大熊インキュベーションセンター開所 旧大野小を改修、起業支援へ

 
旧大野小の雰囲気を残した施設内を見学する関係者

 大熊町が新産業の創出に向けて整備した起業支援拠点「大熊インキュベーションセンター」の開所式は22日、同町下野上の現地で行われた。旧大野小の校舎を改修したセンターには貸事務所に6社、シェアオフィスに30社が入居しており、各社の新技術を磨いて町内での事業展開を目指す。

 名称に付けた「インキュベーション」は英語で卵をかえす「ふ化」を意味し、大熊を舞台に起業や新事業を志す人たちの活動を支援する狙いがある。

 旧校舎の雰囲気を残しながら、シェアオフィスや貸事務所、会議室などを整備した。町民が気軽に立ち寄れる交流スペースも設けた。
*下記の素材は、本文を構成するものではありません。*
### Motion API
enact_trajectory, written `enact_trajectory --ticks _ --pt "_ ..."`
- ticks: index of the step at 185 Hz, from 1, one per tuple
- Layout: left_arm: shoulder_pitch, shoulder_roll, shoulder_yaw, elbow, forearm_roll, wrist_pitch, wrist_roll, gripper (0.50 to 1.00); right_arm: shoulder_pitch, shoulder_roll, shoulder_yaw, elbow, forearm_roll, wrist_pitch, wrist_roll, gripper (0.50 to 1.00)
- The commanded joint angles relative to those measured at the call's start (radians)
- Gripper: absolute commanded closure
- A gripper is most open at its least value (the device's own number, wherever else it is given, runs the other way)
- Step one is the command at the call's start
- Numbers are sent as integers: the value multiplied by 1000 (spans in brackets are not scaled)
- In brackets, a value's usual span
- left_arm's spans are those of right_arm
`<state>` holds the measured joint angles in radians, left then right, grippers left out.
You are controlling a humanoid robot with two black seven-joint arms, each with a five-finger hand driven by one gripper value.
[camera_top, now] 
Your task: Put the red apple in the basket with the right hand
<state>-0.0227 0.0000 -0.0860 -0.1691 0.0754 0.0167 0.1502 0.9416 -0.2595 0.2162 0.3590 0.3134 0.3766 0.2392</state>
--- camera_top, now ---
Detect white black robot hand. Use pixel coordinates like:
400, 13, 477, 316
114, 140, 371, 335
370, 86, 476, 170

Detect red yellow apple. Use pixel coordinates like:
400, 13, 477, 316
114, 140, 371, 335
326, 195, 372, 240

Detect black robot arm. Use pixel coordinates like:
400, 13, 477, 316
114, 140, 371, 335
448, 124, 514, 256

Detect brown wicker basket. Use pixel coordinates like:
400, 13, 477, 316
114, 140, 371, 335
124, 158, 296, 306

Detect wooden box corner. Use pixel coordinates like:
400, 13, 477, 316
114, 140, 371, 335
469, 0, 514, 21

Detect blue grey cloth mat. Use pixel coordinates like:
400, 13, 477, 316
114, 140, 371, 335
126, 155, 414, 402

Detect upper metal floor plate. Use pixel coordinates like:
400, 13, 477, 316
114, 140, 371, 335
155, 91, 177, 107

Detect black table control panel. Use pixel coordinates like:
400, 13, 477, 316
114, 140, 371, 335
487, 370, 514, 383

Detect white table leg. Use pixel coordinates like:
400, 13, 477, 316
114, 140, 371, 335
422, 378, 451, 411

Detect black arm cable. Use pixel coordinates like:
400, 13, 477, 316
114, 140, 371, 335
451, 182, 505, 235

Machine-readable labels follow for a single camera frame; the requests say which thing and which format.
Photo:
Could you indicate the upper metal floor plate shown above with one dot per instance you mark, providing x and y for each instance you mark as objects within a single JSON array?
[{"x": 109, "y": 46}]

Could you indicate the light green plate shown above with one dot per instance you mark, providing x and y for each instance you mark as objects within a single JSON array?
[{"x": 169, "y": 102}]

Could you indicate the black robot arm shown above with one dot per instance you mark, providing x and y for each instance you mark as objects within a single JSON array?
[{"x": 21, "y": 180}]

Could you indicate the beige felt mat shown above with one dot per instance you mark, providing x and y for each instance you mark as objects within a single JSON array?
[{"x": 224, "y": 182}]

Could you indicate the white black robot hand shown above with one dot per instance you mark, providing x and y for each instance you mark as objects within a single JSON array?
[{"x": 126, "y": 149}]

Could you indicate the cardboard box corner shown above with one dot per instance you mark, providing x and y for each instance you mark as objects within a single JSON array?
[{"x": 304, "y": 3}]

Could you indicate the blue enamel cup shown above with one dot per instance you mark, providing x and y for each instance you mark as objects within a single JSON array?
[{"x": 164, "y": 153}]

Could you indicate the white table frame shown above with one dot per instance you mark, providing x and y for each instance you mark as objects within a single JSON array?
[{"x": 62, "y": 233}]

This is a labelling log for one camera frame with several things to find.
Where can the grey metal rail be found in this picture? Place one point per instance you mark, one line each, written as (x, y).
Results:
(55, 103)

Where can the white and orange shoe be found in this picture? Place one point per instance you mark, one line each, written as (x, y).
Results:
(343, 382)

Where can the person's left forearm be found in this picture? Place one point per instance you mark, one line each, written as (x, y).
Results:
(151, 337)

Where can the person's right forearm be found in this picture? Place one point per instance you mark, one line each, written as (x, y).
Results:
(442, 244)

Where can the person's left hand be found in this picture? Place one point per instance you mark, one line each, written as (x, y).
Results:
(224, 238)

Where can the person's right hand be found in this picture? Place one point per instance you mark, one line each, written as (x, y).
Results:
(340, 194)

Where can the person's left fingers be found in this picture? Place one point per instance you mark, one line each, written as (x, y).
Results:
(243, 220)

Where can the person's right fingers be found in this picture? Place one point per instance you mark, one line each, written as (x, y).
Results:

 センターは、6月末に避難指示が解除されたばかりの特定復興再生拠点区域内にある。次世代の移動機器や人工知能(AI)を活用した技術などの開発、実用化を目指す企業が入居しており、町は将来の事業化や町内への工場立地などにつなげたい考えだ。

 式には政府関係者や入居企業の代表らが参加。吉田淳町長は「町民の思い出が詰まった大野小が、町の基幹産業創出の場として生まれ変わった。着実に復興を前に進めたい」とあいさつした。内覧会も開かれた。